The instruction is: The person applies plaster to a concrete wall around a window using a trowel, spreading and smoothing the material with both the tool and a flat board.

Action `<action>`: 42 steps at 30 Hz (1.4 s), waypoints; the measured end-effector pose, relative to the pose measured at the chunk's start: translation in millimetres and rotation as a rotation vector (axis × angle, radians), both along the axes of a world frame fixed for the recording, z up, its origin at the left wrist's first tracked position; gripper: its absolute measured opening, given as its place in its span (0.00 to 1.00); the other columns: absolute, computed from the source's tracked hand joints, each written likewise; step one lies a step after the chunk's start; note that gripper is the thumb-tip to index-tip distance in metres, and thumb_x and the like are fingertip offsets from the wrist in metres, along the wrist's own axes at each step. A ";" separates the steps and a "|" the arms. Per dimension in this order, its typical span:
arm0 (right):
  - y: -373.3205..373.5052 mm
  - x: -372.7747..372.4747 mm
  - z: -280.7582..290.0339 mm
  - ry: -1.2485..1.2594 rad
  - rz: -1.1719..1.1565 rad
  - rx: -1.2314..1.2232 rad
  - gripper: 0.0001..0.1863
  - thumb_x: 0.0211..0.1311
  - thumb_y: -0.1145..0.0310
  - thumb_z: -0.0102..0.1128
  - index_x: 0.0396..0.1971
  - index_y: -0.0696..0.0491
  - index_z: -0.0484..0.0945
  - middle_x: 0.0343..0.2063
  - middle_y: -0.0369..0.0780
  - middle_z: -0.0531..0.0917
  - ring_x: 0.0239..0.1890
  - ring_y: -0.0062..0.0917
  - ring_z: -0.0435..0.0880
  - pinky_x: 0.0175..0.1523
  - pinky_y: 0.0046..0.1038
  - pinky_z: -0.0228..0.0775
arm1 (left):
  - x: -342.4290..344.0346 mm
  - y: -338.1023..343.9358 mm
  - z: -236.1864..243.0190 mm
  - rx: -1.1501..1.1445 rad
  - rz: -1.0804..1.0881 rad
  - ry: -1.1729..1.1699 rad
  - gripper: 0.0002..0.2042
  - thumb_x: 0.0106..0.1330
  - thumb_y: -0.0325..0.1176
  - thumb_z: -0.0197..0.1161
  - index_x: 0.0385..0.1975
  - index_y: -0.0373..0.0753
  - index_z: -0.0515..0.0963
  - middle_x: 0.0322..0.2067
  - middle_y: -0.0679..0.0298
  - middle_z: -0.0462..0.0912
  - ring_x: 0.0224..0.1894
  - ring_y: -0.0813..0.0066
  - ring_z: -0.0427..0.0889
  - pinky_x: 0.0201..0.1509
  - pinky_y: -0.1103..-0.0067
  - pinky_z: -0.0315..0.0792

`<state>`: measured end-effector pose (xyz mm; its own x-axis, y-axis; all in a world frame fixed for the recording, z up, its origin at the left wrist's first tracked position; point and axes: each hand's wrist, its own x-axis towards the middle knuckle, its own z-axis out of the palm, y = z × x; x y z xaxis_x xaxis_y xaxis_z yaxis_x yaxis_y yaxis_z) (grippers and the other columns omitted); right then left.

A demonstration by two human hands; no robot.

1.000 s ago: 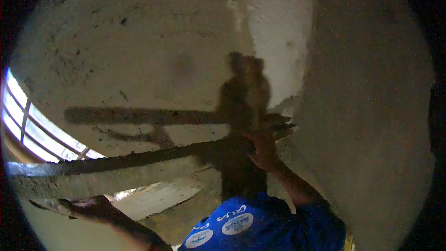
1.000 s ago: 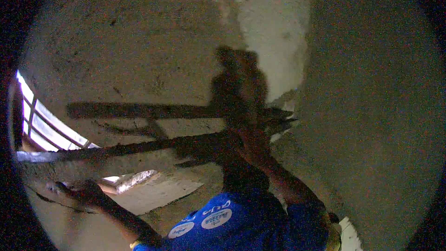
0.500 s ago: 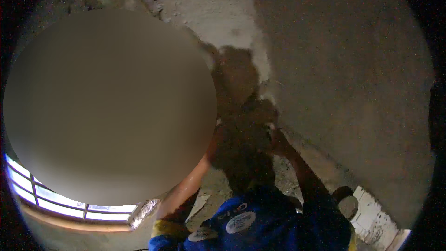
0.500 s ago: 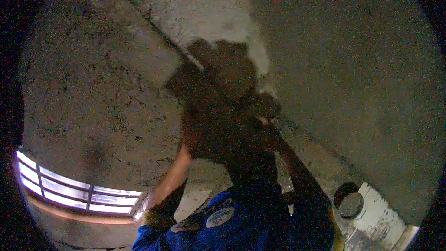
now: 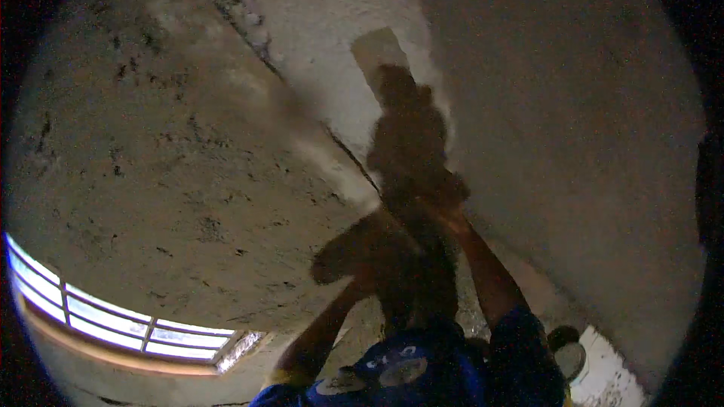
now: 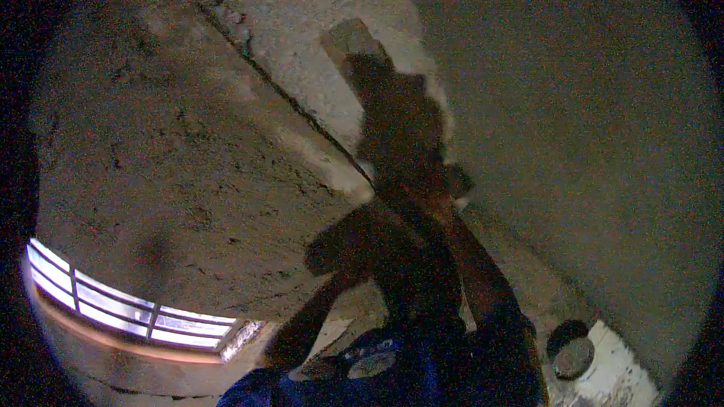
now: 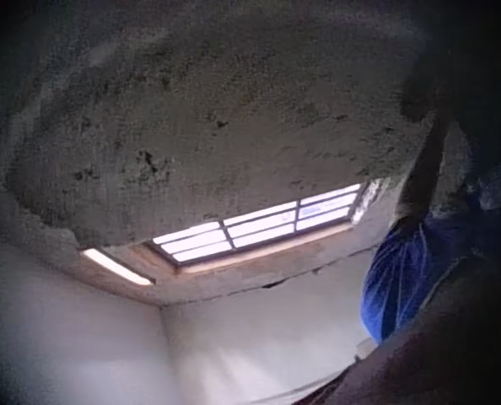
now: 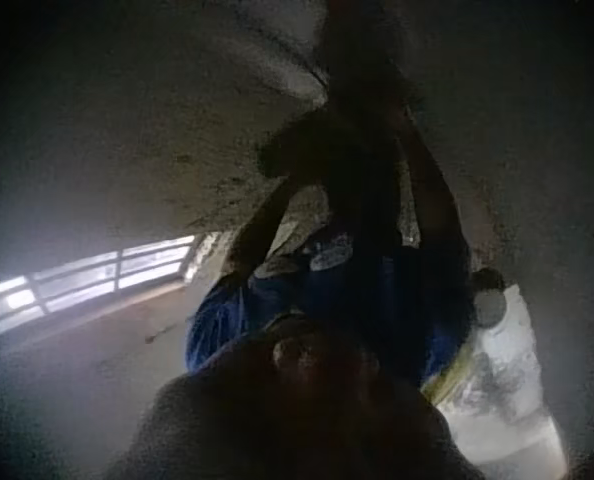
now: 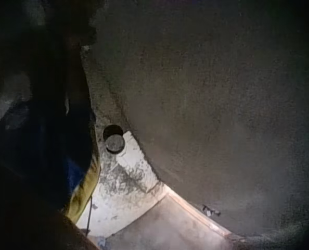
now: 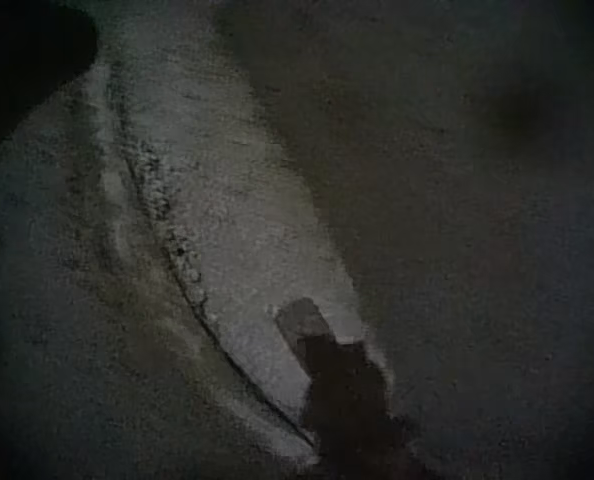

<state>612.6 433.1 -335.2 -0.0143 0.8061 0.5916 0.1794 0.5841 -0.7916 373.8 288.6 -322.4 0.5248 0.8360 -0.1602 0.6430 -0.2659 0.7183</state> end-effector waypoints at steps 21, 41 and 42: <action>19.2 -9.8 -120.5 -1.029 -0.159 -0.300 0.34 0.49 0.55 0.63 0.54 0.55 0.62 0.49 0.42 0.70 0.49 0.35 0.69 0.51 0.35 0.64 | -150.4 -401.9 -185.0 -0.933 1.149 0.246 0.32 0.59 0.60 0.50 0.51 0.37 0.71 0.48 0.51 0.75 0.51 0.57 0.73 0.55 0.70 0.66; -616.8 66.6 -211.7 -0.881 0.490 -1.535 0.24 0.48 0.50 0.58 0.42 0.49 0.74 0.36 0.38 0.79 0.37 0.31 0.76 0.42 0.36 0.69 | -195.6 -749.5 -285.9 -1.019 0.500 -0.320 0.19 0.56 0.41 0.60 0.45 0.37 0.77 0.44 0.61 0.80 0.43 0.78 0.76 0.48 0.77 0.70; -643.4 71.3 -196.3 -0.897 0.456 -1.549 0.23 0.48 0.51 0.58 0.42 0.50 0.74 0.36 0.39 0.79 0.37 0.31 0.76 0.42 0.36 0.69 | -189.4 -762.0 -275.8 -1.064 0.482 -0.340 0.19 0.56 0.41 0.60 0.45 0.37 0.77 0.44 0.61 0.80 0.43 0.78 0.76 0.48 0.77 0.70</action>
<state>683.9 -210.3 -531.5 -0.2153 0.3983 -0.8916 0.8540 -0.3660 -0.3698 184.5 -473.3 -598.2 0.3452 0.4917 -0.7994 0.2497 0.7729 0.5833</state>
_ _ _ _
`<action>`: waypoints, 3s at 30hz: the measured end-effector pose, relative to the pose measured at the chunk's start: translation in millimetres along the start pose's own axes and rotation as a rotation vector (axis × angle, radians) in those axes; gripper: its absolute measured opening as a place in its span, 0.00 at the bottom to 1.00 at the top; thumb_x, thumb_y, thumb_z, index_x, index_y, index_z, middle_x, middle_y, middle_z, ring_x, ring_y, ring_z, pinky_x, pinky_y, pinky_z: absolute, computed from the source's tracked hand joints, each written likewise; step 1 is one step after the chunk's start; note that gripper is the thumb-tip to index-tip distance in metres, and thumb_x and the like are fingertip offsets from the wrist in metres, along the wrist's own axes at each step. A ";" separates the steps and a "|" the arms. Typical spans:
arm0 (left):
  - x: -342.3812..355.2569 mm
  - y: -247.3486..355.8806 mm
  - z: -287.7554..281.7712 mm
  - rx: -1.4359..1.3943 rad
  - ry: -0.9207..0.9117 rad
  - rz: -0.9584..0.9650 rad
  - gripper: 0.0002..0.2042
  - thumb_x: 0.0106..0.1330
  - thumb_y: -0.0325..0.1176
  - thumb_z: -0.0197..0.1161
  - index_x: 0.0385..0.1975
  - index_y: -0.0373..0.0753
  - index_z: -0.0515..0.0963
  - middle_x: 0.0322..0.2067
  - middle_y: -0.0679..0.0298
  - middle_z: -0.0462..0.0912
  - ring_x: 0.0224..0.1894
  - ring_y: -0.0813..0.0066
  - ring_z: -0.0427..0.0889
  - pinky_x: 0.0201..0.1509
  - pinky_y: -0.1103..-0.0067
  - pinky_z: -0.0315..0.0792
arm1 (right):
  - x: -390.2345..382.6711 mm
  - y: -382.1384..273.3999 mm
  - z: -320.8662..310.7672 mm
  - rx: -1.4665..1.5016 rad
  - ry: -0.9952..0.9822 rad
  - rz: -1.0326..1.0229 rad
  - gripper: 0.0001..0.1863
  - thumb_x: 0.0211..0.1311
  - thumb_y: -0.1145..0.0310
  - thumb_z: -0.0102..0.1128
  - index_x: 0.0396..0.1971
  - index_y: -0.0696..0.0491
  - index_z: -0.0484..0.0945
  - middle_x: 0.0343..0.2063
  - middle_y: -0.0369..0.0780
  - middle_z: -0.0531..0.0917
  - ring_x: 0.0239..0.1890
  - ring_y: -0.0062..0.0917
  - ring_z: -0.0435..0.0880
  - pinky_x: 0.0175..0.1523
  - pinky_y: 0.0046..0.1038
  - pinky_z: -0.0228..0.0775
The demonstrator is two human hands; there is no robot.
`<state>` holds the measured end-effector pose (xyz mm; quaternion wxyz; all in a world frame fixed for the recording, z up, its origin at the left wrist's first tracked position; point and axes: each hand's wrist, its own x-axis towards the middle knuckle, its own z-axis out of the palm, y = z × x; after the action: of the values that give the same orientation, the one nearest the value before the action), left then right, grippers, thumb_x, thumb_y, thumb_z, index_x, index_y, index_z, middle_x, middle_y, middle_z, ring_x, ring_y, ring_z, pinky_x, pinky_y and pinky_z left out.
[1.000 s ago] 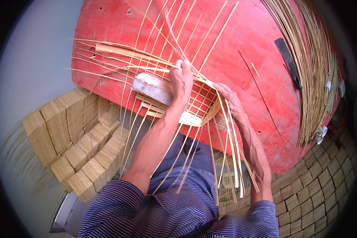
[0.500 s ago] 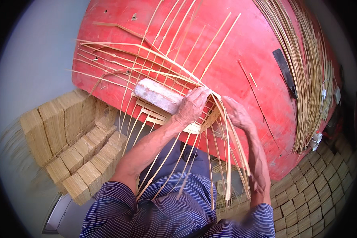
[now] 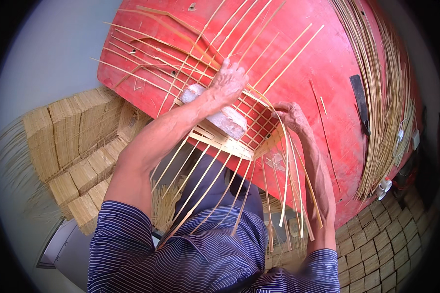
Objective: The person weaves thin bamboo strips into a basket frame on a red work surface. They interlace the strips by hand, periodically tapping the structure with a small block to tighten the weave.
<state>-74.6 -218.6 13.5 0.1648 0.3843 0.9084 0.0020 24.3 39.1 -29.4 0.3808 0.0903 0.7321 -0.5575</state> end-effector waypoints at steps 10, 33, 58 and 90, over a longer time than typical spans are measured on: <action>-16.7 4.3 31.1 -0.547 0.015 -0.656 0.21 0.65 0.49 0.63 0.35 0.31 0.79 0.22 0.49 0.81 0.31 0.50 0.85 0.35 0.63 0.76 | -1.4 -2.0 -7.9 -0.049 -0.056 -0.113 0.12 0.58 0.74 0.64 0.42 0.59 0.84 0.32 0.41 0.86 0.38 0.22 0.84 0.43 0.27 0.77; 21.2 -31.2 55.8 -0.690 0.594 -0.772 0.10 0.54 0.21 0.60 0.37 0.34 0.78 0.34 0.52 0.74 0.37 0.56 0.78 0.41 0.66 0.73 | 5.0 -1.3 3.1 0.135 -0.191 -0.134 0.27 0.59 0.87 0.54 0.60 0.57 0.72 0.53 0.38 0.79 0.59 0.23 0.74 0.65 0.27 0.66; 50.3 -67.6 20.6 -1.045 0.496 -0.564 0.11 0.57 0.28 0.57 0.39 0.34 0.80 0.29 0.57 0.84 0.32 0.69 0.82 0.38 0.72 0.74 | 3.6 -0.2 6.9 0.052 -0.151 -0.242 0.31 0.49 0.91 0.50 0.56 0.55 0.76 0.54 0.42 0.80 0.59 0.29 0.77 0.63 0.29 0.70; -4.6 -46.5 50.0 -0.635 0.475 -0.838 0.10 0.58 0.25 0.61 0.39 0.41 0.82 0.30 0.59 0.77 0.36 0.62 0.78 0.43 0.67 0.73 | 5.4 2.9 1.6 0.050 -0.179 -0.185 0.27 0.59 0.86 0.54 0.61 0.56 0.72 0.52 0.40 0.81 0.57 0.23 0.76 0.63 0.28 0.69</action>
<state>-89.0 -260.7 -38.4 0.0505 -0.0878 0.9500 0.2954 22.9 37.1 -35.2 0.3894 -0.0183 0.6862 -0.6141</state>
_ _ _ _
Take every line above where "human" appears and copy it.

A demonstration by two human hands; no robot.
The demonstrator is two human hands; there is no robot.

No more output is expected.